[Collection entries]
=== Section Start ===
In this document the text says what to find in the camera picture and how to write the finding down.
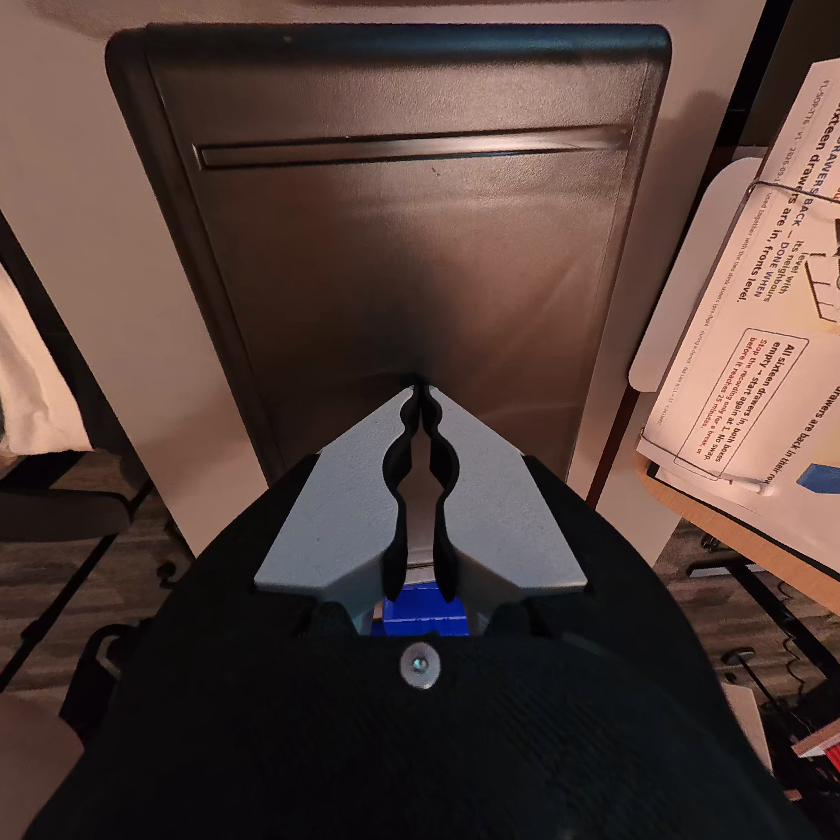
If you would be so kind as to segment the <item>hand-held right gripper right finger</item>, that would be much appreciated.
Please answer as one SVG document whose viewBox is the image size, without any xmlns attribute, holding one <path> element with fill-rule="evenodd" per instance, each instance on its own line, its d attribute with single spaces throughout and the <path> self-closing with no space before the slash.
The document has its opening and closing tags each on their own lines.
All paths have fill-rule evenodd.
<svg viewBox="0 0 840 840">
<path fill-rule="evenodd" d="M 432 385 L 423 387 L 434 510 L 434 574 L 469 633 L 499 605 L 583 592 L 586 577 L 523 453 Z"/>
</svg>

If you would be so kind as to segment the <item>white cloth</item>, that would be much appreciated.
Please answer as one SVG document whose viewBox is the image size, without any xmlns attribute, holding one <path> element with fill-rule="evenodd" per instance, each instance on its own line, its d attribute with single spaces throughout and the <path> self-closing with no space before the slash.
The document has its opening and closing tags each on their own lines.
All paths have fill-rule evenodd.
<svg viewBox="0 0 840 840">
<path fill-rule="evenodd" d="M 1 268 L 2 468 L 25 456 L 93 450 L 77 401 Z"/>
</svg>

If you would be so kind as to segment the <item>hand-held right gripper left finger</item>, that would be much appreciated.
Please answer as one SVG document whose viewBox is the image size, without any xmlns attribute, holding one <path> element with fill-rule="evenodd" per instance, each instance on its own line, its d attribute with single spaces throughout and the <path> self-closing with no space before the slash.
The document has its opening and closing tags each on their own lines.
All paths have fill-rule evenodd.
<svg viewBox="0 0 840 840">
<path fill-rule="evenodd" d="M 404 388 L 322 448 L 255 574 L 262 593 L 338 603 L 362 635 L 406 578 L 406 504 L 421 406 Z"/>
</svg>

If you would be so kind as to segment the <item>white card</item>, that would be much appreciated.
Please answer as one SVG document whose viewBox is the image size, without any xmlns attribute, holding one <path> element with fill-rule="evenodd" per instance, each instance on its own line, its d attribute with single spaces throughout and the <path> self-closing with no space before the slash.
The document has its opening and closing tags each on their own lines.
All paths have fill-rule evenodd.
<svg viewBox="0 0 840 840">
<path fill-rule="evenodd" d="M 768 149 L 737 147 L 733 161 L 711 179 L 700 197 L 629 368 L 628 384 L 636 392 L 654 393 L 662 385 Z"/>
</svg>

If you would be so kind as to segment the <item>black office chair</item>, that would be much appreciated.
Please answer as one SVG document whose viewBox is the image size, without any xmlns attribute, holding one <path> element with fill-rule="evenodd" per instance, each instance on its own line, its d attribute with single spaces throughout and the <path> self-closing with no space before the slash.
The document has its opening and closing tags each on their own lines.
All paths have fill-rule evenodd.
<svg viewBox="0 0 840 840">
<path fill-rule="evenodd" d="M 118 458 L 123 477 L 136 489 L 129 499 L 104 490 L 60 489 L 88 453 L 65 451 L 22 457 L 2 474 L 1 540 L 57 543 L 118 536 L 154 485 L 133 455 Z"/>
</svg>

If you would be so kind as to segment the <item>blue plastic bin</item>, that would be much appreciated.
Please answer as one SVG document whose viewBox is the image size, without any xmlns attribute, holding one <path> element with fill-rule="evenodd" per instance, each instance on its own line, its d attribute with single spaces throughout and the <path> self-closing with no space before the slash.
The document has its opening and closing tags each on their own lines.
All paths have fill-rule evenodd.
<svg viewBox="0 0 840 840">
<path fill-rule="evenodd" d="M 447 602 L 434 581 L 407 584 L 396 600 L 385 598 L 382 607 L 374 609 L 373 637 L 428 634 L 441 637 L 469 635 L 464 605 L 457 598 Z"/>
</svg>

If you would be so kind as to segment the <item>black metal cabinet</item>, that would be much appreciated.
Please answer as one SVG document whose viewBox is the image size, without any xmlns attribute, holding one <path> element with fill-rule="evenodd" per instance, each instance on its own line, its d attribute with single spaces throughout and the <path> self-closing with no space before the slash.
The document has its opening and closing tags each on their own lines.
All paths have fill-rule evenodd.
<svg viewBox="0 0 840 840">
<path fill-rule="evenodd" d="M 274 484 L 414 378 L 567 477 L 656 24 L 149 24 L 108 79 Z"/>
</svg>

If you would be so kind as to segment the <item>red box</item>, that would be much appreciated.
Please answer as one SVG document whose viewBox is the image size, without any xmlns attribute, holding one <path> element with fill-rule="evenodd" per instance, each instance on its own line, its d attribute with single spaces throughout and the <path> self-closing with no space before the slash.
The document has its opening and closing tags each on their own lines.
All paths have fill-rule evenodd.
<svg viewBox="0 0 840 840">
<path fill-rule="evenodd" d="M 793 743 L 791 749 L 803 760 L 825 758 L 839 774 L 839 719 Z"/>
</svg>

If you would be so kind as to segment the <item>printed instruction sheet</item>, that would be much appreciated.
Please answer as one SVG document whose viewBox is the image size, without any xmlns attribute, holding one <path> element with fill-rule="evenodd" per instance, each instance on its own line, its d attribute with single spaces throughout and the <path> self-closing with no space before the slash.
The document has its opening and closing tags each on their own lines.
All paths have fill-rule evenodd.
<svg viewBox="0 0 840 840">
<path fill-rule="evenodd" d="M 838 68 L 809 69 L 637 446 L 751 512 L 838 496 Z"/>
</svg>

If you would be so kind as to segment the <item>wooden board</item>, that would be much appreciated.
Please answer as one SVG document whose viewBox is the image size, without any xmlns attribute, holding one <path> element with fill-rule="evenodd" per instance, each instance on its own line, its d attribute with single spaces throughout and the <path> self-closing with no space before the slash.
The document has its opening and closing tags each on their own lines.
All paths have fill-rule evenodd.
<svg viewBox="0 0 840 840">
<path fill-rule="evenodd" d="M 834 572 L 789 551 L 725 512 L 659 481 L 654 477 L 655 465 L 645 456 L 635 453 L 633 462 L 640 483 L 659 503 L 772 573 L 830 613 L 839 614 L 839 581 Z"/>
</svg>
=== Section End ===
Work request | What lines in the data include the string "gripper"? Copy each one.

Answer |
If you would be so kind as to segment the <item>hand-held right gripper right finger</item>, that would be much appreciated.
If you would be so kind as to segment the <item>hand-held right gripper left finger</item>, that would be much appreciated.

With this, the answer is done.